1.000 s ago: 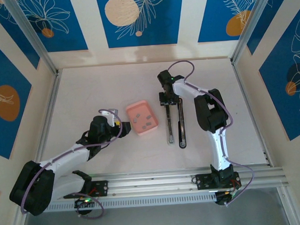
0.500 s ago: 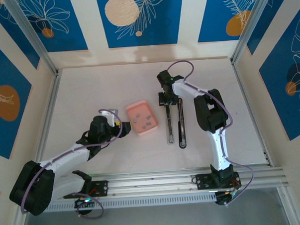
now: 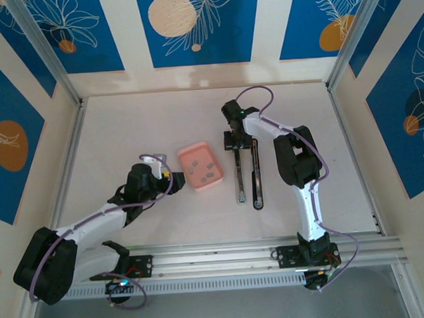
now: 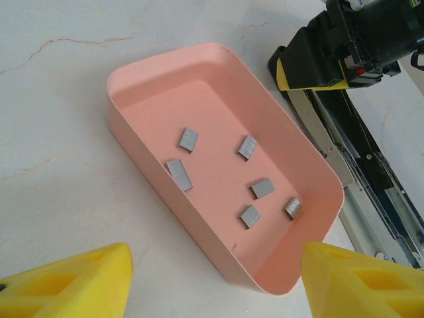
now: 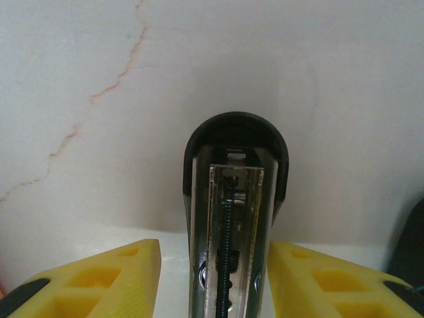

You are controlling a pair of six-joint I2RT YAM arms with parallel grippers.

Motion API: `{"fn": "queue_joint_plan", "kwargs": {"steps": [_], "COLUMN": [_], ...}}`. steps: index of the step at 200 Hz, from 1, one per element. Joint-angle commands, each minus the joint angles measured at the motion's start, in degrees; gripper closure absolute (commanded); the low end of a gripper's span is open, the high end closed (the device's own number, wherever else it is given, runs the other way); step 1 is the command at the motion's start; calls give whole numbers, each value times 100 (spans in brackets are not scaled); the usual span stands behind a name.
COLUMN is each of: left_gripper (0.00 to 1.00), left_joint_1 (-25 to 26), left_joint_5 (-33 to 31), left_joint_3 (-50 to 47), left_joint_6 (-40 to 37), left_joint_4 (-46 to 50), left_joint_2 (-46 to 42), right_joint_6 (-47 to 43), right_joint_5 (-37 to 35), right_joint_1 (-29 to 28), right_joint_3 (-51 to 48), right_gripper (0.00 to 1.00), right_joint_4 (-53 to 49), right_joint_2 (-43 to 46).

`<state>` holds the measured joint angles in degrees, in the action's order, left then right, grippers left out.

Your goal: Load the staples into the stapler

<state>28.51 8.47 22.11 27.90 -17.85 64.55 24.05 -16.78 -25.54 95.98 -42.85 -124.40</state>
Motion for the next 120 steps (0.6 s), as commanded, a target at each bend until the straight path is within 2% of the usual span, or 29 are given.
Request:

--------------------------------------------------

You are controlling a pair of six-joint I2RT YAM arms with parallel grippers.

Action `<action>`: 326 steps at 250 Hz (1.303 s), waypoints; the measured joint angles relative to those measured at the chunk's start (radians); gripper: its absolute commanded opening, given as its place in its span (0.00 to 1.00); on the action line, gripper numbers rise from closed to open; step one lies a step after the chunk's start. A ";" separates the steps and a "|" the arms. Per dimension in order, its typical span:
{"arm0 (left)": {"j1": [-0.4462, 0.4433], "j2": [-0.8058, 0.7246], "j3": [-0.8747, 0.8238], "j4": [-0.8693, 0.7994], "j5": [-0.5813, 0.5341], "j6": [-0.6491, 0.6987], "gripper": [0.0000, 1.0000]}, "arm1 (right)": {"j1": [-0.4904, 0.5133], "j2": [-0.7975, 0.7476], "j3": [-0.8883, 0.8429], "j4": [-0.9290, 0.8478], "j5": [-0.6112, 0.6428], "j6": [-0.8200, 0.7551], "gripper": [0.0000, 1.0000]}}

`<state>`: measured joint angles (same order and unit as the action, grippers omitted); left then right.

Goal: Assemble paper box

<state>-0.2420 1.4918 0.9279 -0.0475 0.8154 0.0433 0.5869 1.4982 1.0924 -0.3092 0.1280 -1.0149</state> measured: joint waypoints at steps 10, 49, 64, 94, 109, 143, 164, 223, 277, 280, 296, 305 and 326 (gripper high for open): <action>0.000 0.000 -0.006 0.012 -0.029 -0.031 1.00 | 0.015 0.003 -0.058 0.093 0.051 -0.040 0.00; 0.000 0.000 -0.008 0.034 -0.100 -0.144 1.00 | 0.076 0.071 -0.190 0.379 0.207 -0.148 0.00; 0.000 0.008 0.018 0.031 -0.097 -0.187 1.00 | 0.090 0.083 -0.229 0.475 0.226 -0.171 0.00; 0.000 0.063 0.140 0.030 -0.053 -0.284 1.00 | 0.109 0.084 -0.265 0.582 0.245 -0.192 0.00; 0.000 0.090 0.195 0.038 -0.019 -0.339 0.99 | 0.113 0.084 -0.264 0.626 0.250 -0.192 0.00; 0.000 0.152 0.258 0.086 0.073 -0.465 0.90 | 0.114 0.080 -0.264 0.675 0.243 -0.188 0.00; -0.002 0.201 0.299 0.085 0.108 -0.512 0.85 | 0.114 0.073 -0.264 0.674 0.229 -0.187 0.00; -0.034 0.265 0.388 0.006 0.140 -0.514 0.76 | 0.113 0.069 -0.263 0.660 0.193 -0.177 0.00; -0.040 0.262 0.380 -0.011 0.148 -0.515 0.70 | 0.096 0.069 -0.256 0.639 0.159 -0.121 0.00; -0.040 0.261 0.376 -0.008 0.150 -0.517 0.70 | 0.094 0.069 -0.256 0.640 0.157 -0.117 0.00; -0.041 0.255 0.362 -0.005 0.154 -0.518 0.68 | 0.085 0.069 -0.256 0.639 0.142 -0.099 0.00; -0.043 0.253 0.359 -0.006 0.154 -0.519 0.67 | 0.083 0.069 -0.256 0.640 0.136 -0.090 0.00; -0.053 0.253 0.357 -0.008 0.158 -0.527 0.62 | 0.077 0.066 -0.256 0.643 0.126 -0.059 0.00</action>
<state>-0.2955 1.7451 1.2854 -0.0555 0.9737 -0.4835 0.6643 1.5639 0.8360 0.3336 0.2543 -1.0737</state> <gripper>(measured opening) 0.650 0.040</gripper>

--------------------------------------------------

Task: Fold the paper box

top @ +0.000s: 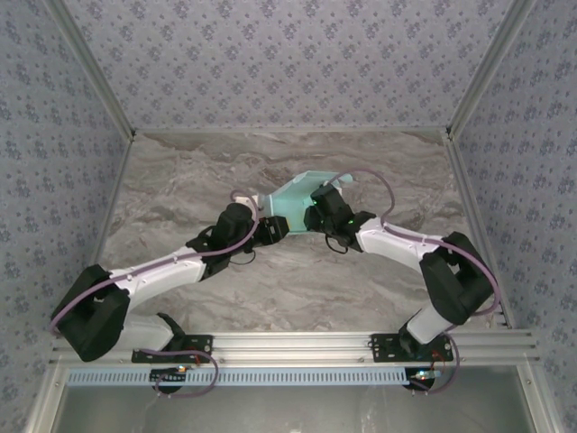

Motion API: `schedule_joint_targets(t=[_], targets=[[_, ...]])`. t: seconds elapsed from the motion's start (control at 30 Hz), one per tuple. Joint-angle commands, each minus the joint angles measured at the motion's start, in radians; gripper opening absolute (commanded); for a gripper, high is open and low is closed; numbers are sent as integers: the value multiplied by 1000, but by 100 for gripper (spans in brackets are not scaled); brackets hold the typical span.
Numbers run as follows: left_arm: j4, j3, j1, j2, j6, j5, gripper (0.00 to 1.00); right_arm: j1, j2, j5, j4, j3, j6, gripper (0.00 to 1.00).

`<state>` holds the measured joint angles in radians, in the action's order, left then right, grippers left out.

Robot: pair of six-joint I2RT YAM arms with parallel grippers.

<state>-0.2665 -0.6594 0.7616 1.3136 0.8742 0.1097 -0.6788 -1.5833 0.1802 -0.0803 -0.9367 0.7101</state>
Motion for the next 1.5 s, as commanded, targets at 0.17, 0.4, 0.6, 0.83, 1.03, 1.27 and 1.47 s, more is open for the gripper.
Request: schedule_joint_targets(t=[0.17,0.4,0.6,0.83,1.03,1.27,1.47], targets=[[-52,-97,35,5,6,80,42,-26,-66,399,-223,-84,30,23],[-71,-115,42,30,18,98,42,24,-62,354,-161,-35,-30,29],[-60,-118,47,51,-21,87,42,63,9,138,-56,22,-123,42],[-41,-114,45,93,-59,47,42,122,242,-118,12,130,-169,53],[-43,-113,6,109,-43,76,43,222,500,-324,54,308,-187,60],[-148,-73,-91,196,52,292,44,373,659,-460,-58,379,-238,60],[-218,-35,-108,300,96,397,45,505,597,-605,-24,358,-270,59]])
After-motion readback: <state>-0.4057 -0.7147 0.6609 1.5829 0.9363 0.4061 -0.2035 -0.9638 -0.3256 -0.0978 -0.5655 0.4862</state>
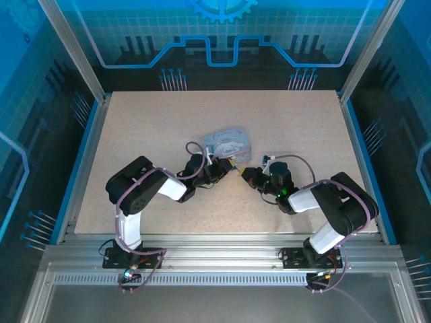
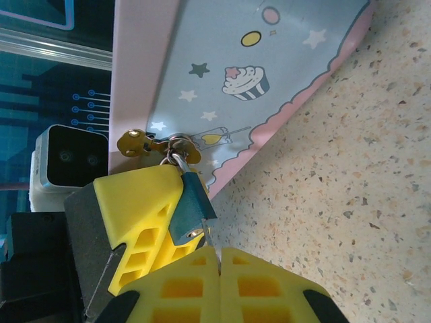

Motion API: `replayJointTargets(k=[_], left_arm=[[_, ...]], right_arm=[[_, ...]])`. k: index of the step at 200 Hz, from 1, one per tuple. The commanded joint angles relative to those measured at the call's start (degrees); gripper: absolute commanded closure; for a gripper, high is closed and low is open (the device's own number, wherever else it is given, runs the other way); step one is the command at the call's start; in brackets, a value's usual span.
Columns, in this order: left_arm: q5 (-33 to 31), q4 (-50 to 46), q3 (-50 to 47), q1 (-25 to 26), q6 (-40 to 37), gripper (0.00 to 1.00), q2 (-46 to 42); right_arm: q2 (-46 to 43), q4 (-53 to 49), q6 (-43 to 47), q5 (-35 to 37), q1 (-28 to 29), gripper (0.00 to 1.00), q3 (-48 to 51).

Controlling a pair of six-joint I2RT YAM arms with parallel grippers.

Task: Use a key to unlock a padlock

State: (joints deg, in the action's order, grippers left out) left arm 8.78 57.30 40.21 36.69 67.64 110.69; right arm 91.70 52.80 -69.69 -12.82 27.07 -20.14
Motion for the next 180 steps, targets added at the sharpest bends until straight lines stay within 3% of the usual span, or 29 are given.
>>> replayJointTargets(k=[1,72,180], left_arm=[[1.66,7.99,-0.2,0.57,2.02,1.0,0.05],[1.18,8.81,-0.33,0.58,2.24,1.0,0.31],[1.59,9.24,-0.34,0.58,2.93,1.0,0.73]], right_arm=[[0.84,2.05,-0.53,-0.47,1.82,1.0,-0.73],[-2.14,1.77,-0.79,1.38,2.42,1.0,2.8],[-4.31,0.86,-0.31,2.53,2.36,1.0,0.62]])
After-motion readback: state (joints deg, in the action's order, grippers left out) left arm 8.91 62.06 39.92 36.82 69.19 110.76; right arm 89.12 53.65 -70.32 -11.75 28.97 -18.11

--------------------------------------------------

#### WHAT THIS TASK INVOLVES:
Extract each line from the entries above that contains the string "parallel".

#### SOLUTION FOR THIS EXERCISE:
You are controlling a pair of six-joint I2RT YAM arms with parallel grippers.
You are controlling a pair of six-joint I2RT YAM arms with parallel grippers.
Robot: pair of six-joint I2RT YAM arms with parallel grippers.
Controlling a pair of six-joint I2RT YAM arms with parallel grippers.

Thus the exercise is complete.